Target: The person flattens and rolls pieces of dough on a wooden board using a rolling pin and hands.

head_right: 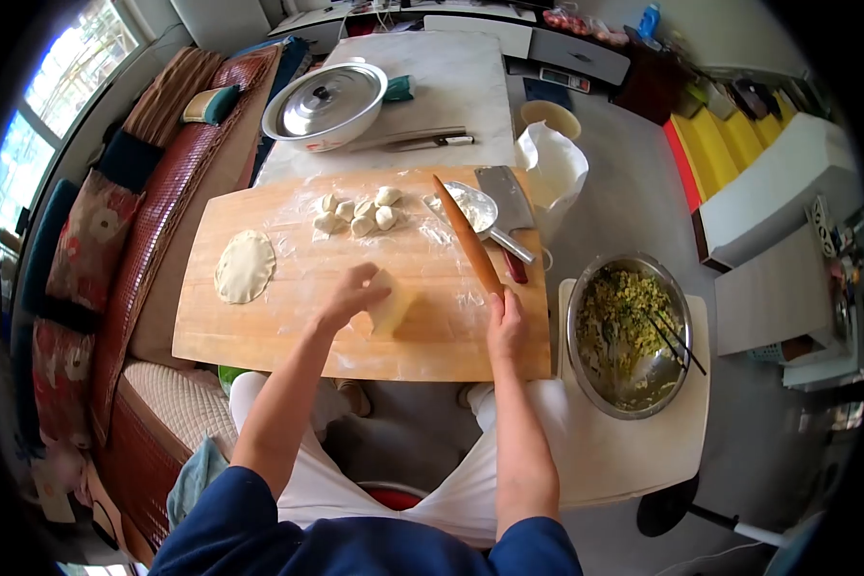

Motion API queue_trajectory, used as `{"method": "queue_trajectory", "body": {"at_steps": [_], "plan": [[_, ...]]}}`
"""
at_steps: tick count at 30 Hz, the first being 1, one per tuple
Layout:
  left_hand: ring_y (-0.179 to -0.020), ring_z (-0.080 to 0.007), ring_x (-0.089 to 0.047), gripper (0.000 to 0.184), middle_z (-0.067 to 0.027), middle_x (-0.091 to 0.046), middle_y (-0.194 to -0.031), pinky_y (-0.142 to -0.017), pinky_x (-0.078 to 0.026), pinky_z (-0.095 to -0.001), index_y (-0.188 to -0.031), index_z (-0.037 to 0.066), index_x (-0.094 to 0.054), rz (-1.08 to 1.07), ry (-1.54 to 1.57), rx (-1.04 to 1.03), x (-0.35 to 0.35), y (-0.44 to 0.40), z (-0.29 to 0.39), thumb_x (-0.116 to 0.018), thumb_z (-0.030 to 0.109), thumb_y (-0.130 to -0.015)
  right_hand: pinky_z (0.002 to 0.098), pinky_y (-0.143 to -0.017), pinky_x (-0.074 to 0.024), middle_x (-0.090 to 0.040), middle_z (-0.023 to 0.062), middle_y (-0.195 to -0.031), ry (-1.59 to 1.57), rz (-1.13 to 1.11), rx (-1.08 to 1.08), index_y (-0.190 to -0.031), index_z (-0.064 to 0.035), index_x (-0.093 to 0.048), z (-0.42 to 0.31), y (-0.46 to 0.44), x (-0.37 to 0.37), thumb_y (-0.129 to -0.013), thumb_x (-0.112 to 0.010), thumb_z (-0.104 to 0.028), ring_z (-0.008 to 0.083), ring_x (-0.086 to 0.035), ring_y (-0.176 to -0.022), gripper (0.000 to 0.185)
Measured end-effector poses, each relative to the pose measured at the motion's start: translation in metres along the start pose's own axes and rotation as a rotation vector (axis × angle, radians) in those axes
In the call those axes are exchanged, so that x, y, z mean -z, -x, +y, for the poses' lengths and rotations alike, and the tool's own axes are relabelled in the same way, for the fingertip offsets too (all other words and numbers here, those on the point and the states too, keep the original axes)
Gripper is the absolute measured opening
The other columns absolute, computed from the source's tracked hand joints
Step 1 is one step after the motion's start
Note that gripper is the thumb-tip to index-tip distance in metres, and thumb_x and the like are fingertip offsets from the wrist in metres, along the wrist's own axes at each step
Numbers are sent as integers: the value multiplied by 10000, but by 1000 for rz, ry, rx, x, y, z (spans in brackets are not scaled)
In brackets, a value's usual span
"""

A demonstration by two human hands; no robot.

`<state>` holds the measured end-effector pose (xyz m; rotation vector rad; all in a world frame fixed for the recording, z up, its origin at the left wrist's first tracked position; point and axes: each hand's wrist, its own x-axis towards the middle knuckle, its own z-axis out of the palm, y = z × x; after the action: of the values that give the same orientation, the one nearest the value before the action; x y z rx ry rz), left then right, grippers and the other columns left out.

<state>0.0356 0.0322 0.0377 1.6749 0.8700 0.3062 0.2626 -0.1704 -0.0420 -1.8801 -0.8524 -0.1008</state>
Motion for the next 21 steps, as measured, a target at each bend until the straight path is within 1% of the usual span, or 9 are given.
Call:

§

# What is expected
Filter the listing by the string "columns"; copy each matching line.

# Answer space
The other columns absolute, computed from the source's tracked hand joints
`<state>` holds the measured end-effector pose (xyz m; rotation vector rad; all in a world frame fixed for the recording, z up, its origin at the left wrist's first tracked position; point and axes: each hand's wrist, its own x-axis towards the middle knuckle, its own z-axis out of the palm, y = z × x; after the action: of the values that give the same orientation, the one nearest the value before the action; x y z rx ry rz), left then right, grippers and the other columns left out.

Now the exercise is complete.